Mevhibe Logoglu, the wife of the Turkish ambassador, stood out in a vivid period costume adorned with fox trim, weighted down with real gold and worn in royal palaces at the time of Mehmet, the Ottoman conqueror of Istanbul.
Dato Sheikh Abdul Khalid Ghazzali, Malaysia's ambassador, ranked second in sartorial splendor, wearing official baju melayu garb with a navy sarong threaded with precious gold. Hanayo Kato, wife of Japanese Ambassador Ryozo Kato, shimmered in an aqua satin kimono.
France's ambassador, Jean-David Levitte, was full of life. Putting his right hand on his heart, he gushed about the bonhomie between French President Jacques Chirac and Bush during a recent dinner in Brussels. "This makes my job so much easier," he said, beaming as he compared the current detente with the grueling tension that reigned during many months of transatlantic acrimony over the Iraq war.

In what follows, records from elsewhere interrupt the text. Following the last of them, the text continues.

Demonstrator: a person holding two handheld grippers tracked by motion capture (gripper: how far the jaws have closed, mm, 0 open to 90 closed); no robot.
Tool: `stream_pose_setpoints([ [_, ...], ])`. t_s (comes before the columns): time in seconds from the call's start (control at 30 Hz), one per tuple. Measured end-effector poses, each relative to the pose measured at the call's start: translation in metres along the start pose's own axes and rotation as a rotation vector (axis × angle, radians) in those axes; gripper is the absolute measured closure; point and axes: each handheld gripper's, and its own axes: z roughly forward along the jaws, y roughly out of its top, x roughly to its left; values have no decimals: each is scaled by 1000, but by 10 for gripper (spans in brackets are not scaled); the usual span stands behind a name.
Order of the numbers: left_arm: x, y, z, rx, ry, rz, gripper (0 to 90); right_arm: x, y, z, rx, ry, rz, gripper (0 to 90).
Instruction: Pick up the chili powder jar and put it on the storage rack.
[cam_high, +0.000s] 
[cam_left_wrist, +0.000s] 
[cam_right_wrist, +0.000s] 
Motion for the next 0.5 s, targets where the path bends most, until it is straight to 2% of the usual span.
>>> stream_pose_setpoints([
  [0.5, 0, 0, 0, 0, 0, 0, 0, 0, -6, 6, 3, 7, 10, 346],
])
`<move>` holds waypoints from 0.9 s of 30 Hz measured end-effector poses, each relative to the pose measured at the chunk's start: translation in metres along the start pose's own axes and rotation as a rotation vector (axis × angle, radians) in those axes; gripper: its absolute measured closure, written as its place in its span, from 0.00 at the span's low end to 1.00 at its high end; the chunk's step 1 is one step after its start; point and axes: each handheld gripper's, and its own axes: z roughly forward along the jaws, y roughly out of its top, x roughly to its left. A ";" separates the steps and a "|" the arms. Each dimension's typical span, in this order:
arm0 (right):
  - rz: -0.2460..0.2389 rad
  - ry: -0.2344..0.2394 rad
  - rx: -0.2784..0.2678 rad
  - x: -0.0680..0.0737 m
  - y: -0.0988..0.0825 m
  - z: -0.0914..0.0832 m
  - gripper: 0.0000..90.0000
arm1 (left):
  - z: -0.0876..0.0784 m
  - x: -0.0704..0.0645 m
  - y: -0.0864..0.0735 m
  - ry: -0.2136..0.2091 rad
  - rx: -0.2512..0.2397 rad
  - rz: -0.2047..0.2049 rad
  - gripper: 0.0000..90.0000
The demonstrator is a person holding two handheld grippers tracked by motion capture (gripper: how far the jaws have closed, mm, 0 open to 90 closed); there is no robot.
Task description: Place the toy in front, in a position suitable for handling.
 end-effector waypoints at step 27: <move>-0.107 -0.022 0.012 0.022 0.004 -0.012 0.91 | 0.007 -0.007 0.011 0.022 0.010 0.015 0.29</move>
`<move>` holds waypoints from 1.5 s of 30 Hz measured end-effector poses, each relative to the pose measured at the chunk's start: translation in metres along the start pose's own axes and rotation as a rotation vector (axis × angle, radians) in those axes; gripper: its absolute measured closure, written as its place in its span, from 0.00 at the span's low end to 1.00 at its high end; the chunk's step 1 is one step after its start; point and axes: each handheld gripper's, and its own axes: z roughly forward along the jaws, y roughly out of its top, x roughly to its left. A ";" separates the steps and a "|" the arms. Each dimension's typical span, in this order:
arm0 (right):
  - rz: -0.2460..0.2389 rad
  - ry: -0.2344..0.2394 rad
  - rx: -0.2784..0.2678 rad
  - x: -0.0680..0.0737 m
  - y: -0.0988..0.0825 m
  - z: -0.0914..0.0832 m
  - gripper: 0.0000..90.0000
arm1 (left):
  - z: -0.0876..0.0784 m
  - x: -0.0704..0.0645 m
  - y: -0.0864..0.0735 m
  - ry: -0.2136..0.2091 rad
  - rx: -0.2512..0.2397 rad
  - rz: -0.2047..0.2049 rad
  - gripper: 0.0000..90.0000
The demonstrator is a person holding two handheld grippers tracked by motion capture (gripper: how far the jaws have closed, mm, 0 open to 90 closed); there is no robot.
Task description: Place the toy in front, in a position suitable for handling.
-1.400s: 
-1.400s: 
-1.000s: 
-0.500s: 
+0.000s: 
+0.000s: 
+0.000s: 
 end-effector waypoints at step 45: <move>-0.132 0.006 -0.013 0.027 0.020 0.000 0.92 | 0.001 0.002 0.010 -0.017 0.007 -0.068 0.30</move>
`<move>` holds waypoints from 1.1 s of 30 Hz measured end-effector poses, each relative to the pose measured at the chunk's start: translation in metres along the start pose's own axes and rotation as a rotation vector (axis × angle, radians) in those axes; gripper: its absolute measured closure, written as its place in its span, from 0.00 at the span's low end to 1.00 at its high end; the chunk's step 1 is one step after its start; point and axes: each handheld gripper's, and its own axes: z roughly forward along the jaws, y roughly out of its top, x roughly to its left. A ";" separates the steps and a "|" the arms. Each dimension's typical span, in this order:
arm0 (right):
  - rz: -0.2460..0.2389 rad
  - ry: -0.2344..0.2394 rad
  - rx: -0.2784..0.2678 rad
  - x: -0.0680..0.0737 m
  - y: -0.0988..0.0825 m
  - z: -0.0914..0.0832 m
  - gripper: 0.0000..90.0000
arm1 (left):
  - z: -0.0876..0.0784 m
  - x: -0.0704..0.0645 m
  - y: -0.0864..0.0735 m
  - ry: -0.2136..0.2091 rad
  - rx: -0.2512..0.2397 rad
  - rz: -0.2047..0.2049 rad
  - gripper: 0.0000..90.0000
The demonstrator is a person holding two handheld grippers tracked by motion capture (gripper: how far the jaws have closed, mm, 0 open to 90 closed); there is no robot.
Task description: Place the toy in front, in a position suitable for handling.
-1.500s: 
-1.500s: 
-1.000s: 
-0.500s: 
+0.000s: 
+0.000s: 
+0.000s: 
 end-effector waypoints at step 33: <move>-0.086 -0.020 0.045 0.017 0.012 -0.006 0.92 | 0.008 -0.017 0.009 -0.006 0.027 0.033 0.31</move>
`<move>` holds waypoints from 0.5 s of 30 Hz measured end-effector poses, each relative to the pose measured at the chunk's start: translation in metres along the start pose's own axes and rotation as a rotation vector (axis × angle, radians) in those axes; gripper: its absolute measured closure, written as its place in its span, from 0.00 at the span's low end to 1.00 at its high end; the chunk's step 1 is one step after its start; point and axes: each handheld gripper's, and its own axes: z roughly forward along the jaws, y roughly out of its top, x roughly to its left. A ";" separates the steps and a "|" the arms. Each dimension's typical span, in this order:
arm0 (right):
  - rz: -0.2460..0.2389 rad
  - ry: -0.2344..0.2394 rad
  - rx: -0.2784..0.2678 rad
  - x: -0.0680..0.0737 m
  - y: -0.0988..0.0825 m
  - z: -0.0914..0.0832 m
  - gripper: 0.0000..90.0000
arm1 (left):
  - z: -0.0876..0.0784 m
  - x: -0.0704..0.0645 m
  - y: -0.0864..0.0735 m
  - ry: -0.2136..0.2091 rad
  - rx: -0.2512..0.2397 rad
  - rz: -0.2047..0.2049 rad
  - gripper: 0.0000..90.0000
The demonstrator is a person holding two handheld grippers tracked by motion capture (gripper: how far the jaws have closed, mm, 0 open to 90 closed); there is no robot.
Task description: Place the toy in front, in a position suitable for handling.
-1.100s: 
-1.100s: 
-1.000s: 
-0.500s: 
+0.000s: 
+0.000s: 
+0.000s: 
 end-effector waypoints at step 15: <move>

Other guests had reasons to celebrate as well. Denmark's ambassador, Ulrik Federspiel, had just been named deputy foreign minister. Swedish Ambassador Jan Eliasson said he and his Norwegian counterpart, Knut Vollebaek, whose nation celebrates its 100th anniversary of independence from Sweden this spring, would hold a joint seminar April 12 to show how "you can part without war" or "divorce amicably," to quote the Norwegian.
In one corner, national security adviser Stephen J. Hadley held court with ambassadors from the Middle East. He chatted with Kuwait's Salem Abdullah Jaber Sabah about the administration's expectations from the recent stirrings of democracy in Arab countries. "The first thing that must happen in Lebanon is for Syria to be totally out and to have elections," Hadley said later.